→ **EXERCISE INSTRUCTIONS**: Copy out every line of the data exactly; do not include the images.

→ **RECORDED INFORMATION**:

════════

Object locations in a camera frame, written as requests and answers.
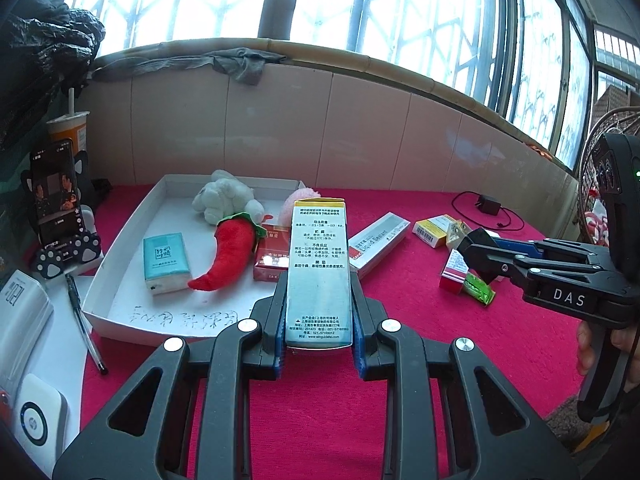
gray cloth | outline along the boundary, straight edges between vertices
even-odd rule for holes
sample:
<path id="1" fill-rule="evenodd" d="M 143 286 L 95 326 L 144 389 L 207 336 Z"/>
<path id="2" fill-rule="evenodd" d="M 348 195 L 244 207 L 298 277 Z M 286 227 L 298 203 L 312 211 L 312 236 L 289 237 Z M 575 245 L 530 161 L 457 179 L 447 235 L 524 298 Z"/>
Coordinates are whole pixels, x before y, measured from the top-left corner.
<path id="1" fill-rule="evenodd" d="M 257 85 L 265 63 L 279 63 L 285 58 L 286 56 L 281 54 L 244 47 L 214 50 L 200 56 L 177 56 L 161 59 L 149 59 L 141 56 L 123 57 L 94 70 L 91 79 L 117 81 L 165 68 L 186 70 L 211 65 L 213 70 L 228 74 L 239 83 Z"/>

phone screen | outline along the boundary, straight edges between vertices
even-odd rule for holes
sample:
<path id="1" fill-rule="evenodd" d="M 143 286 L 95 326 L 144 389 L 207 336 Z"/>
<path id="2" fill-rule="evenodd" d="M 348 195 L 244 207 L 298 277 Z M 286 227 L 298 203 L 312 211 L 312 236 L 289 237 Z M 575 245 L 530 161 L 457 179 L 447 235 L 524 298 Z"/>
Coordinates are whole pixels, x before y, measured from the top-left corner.
<path id="1" fill-rule="evenodd" d="M 54 142 L 31 155 L 31 186 L 45 249 L 64 250 L 69 238 L 84 230 L 71 141 Z"/>

white tile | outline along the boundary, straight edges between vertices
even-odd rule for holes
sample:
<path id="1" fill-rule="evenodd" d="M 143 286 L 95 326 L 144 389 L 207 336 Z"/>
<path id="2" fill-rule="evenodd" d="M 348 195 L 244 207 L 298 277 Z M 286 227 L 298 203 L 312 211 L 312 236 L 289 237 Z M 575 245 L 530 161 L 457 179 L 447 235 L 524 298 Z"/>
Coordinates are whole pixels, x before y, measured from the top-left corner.
<path id="1" fill-rule="evenodd" d="M 444 191 L 482 191 L 492 142 L 504 133 L 463 114 Z"/>
<path id="2" fill-rule="evenodd" d="M 553 219 L 553 226 L 549 232 L 550 237 L 561 237 L 567 222 L 570 220 L 569 216 L 572 215 L 577 199 L 578 181 L 567 173 L 564 178 L 564 184 L 562 184 L 562 191 L 556 195 L 552 205 L 553 211 L 556 212 L 556 217 Z"/>
<path id="3" fill-rule="evenodd" d="M 577 220 L 578 205 L 575 203 L 574 207 L 568 216 L 564 231 L 560 233 L 559 238 L 562 240 L 570 240 L 572 242 L 580 241 L 580 224 L 574 220 Z"/>
<path id="4" fill-rule="evenodd" d="M 131 151 L 131 79 L 92 82 L 82 89 L 76 111 L 88 110 L 86 150 L 92 178 L 135 184 Z"/>
<path id="5" fill-rule="evenodd" d="M 224 166 L 228 76 L 210 66 L 160 70 L 133 79 L 131 131 L 138 184 L 169 173 Z"/>
<path id="6" fill-rule="evenodd" d="M 462 113 L 412 94 L 391 189 L 442 191 Z"/>
<path id="7" fill-rule="evenodd" d="M 525 199 L 522 189 L 538 162 L 532 153 L 526 144 L 508 134 L 496 136 L 480 192 L 494 197 L 505 207 L 517 210 Z"/>
<path id="8" fill-rule="evenodd" d="M 543 235 L 550 236 L 559 213 L 554 202 L 562 194 L 568 175 L 551 161 L 538 157 L 540 159 L 531 172 L 530 181 L 523 189 L 525 201 L 520 215 Z"/>
<path id="9" fill-rule="evenodd" d="M 410 94 L 335 74 L 318 170 L 318 187 L 389 189 Z"/>
<path id="10" fill-rule="evenodd" d="M 323 70 L 267 64 L 256 86 L 230 81 L 225 169 L 314 186 L 332 76 Z"/>

windowsill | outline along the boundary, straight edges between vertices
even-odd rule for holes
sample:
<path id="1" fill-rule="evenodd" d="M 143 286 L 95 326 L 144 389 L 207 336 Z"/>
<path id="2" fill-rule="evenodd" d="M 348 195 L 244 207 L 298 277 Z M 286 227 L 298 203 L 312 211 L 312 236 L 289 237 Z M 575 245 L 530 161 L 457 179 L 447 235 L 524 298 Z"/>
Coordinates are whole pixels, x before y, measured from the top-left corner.
<path id="1" fill-rule="evenodd" d="M 175 40 L 145 46 L 128 48 L 106 56 L 97 57 L 94 68 L 101 68 L 112 62 L 129 57 L 159 59 L 175 56 L 199 56 L 213 50 L 246 47 L 287 56 L 286 64 L 319 68 L 329 72 L 375 81 L 393 88 L 402 89 L 436 100 L 462 113 L 493 126 L 497 130 L 525 144 L 547 150 L 536 140 L 526 135 L 516 126 L 475 99 L 439 83 L 427 76 L 412 72 L 401 66 L 375 59 L 356 52 L 327 48 L 311 44 L 293 43 L 268 38 L 207 38 L 199 40 Z M 569 174 L 575 174 L 560 160 L 552 156 L 552 161 Z"/>

human hand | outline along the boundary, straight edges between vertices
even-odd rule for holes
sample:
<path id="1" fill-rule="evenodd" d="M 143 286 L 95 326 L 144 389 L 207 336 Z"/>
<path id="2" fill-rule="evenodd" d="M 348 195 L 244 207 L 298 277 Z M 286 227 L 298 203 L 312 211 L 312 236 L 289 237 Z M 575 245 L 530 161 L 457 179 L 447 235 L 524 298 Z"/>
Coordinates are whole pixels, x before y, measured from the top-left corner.
<path id="1" fill-rule="evenodd" d="M 613 330 L 611 332 L 611 344 L 623 352 L 631 353 L 631 347 L 636 338 L 637 326 L 630 326 L 624 330 Z M 578 325 L 576 337 L 578 339 L 578 362 L 576 369 L 578 373 L 585 376 L 596 362 L 596 352 L 591 348 L 591 329 L 586 321 L 581 321 Z M 626 377 L 625 391 L 628 392 L 640 384 L 640 344 L 636 347 L 629 366 L 629 374 Z"/>

════════

→ **ANSWER TO THIS PROBLEM**:
Object locations in a camera frame, written as requests and answers.
gray cloth | outline along the boundary, straight edges between vertices
even-odd rule for holes
sample:
<path id="1" fill-rule="evenodd" d="M 143 286 L 95 326 L 144 389 L 207 336 Z"/>
<path id="2" fill-rule="evenodd" d="M 348 195 L 244 207 L 298 277 Z M 286 227 L 298 203 L 312 211 L 312 236 L 289 237 Z M 575 245 L 530 161 L 457 179 L 447 235 L 524 298 Z"/>
Coordinates are whole pixels, x before y, measured from the top-left corner.
<path id="1" fill-rule="evenodd" d="M 257 85 L 265 63 L 279 63 L 285 58 L 286 56 L 281 54 L 244 47 L 214 50 L 200 56 L 177 56 L 161 59 L 149 59 L 141 56 L 123 57 L 94 70 L 91 79 L 117 81 L 165 68 L 186 70 L 211 65 L 213 70 L 228 74 L 239 83 Z"/>

phone screen | outline along the boundary, straight edges between vertices
even-odd rule for holes
sample:
<path id="1" fill-rule="evenodd" d="M 143 286 L 95 326 L 144 389 L 207 336 Z"/>
<path id="2" fill-rule="evenodd" d="M 348 195 L 244 207 L 298 277 Z M 286 227 L 298 203 L 312 211 L 312 236 L 289 237 Z M 575 245 L 530 161 L 457 179 L 447 235 L 524 298 Z"/>
Coordinates are whole pixels, x before y, measured from the top-left corner.
<path id="1" fill-rule="evenodd" d="M 54 142 L 31 155 L 31 186 L 45 249 L 64 250 L 69 238 L 84 230 L 71 141 Z"/>

white tile | outline along the boundary, straight edges between vertices
even-odd rule for holes
sample:
<path id="1" fill-rule="evenodd" d="M 143 286 L 95 326 L 144 389 L 207 336 Z"/>
<path id="2" fill-rule="evenodd" d="M 348 195 L 244 207 L 298 277 Z M 286 227 L 298 203 L 312 211 L 312 236 L 289 237 Z M 575 245 L 530 161 L 457 179 L 447 235 L 524 298 Z"/>
Coordinates are whole pixels, x before y, measured from the top-left corner.
<path id="1" fill-rule="evenodd" d="M 444 191 L 482 191 L 492 142 L 504 133 L 463 114 Z"/>
<path id="2" fill-rule="evenodd" d="M 553 219 L 553 226 L 549 232 L 550 237 L 561 237 L 567 222 L 570 220 L 569 216 L 572 215 L 577 199 L 578 181 L 567 173 L 564 178 L 564 184 L 562 184 L 562 191 L 556 195 L 552 205 L 553 211 L 556 212 L 556 217 Z"/>
<path id="3" fill-rule="evenodd" d="M 577 220 L 578 205 L 575 203 L 574 207 L 568 216 L 564 231 L 560 233 L 559 238 L 562 240 L 570 240 L 572 242 L 580 241 L 580 224 L 574 220 Z"/>
<path id="4" fill-rule="evenodd" d="M 131 151 L 131 79 L 92 82 L 82 89 L 76 111 L 88 110 L 86 150 L 92 178 L 135 184 Z"/>
<path id="5" fill-rule="evenodd" d="M 224 166 L 228 76 L 210 66 L 160 70 L 133 79 L 131 131 L 138 184 L 169 173 Z"/>
<path id="6" fill-rule="evenodd" d="M 462 113 L 412 94 L 391 189 L 442 191 Z"/>
<path id="7" fill-rule="evenodd" d="M 525 199 L 522 189 L 538 162 L 532 153 L 526 144 L 508 134 L 496 136 L 480 192 L 494 197 L 505 207 L 517 210 Z"/>
<path id="8" fill-rule="evenodd" d="M 543 235 L 550 236 L 559 213 L 554 202 L 562 194 L 568 175 L 551 161 L 538 157 L 540 159 L 531 172 L 530 181 L 523 189 L 525 201 L 520 215 Z"/>
<path id="9" fill-rule="evenodd" d="M 410 94 L 335 74 L 318 170 L 318 187 L 389 189 Z"/>
<path id="10" fill-rule="evenodd" d="M 323 70 L 267 64 L 256 86 L 230 81 L 225 169 L 314 186 L 332 76 Z"/>

windowsill | outline along the boundary, straight edges between vertices
even-odd rule for holes
sample:
<path id="1" fill-rule="evenodd" d="M 143 286 L 95 326 L 144 389 L 207 336 Z"/>
<path id="2" fill-rule="evenodd" d="M 348 195 L 244 207 L 298 277 Z M 286 227 L 298 203 L 312 211 L 312 236 L 289 237 Z M 575 245 L 530 161 L 457 179 L 447 235 L 524 298 Z"/>
Coordinates are whole pixels, x before y, measured from the top-left corner.
<path id="1" fill-rule="evenodd" d="M 175 40 L 145 46 L 128 48 L 106 56 L 97 57 L 94 68 L 101 68 L 112 62 L 129 57 L 159 59 L 175 56 L 199 56 L 213 50 L 246 47 L 287 56 L 286 64 L 319 68 L 329 72 L 375 81 L 393 88 L 402 89 L 436 100 L 462 113 L 493 126 L 497 130 L 525 144 L 547 150 L 536 140 L 526 135 L 516 126 L 475 99 L 439 83 L 427 76 L 412 72 L 401 66 L 375 59 L 356 52 L 327 48 L 311 44 L 293 43 L 268 38 L 207 38 L 199 40 Z M 569 174 L 575 174 L 560 160 L 552 156 L 552 161 Z"/>

human hand | outline along the boundary, straight edges between vertices
even-odd rule for holes
sample:
<path id="1" fill-rule="evenodd" d="M 143 286 L 95 326 L 144 389 L 207 336 Z"/>
<path id="2" fill-rule="evenodd" d="M 348 195 L 244 207 L 298 277 Z M 286 227 L 298 203 L 312 211 L 312 236 L 289 237 Z M 575 245 L 530 161 L 457 179 L 447 235 L 524 298 Z"/>
Coordinates are whole pixels, x before y, measured from the top-left corner.
<path id="1" fill-rule="evenodd" d="M 613 330 L 611 332 L 611 344 L 623 352 L 631 353 L 631 347 L 636 338 L 637 326 L 630 326 L 624 330 Z M 578 325 L 576 337 L 578 339 L 578 362 L 576 369 L 578 373 L 585 376 L 596 362 L 596 352 L 591 348 L 591 329 L 586 321 L 581 321 Z M 626 377 L 625 391 L 628 392 L 640 384 L 640 344 L 636 347 L 629 366 L 629 374 Z"/>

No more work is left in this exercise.